Sorting from Noisy Information

TL;DR

This paper develops polynomial-time algorithms for inferring an unknown order from noisy comparison and permutation data, demonstrating that maximum likelihood solutions closely approximate the true order, with applications in ranking systems.

Contribution

It introduces efficient algorithms for maximum likelihood estimation in noisy ranking models, specifically for noisy comparisons and noisy order data, with proven proximity to the true permutation.

Findings

Algorithms solve ranking problems with high probability

Maximum likelihood solutions are close to true order

Applicable to sports and search ranking scenarios

Abstract

This paper studies problems of inferring order given noisy information.
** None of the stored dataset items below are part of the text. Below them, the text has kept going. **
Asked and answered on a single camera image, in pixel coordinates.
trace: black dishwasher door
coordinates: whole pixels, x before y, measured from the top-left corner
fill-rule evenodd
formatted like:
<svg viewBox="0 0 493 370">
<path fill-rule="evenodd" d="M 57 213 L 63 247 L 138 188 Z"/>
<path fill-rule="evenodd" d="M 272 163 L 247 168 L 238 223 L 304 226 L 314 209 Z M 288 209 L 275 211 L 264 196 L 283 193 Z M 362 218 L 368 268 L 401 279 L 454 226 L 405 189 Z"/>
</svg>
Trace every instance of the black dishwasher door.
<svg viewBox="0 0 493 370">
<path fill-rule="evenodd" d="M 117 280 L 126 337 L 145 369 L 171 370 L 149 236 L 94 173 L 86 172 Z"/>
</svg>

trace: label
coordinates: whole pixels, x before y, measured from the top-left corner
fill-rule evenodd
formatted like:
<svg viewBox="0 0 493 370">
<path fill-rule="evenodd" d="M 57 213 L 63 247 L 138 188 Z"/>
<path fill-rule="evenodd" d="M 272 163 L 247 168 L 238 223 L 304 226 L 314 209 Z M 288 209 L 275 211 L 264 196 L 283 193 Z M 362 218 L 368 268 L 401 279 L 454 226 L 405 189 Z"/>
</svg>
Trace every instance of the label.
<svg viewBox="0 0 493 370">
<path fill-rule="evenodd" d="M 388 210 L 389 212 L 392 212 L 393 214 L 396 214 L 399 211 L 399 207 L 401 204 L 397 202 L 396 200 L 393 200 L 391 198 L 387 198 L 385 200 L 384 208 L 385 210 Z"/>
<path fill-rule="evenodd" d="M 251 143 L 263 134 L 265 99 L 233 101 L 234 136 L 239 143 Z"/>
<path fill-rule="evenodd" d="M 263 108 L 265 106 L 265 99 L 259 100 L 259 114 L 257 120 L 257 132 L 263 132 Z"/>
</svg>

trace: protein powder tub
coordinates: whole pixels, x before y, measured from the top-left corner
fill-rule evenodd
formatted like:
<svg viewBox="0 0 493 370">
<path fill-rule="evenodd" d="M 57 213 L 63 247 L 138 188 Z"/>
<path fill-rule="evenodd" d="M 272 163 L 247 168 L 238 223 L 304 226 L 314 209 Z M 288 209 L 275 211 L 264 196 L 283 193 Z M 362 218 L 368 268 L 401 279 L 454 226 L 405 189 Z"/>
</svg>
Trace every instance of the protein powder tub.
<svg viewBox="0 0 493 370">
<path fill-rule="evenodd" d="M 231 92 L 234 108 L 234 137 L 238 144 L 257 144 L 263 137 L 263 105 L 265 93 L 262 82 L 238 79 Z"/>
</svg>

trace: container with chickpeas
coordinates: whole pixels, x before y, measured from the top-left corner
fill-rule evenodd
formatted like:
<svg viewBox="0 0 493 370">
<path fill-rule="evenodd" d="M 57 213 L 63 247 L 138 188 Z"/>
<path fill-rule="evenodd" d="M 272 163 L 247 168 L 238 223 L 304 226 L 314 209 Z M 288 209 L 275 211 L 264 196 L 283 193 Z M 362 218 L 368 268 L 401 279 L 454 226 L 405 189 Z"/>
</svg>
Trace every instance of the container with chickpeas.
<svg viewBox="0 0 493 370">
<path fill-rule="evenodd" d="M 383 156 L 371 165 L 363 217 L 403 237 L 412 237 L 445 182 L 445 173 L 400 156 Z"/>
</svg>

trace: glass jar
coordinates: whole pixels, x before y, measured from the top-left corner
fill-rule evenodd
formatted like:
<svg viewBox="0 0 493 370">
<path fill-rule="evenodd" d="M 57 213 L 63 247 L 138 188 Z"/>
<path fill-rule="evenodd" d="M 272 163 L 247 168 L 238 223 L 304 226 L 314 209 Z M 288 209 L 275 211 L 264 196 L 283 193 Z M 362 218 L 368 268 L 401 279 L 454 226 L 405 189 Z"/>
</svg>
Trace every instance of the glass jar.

In these problems there is an unknown order (permutation) $\pi$ on $n$ elements denoted by $1,...,n$. We assume that information is generated in a way correlated with $\pi$. The goal is to find a maximum likelihood $\pi^*$ given the information observed. We will consider two different types of observations: noisy comparisons and noisy orders. The data in Noisy orders are permutations given from an exponential distribution correlated with \pi (this is also called the Mallow's model). The data in Noisy Comparisons is a signal given for each pair of elements which is correlated with their true ordering. In this paper we present polynomial time algorithms for solving both problems with high probability. As part of our proof we show that for both models the maximum likelihood solution $\pi^{\ast}$ is close to the original permutation $\pi$. Our results are of interest in applications to ranking, such as ranking in sports, or ranking of search items based on comparisons by experts.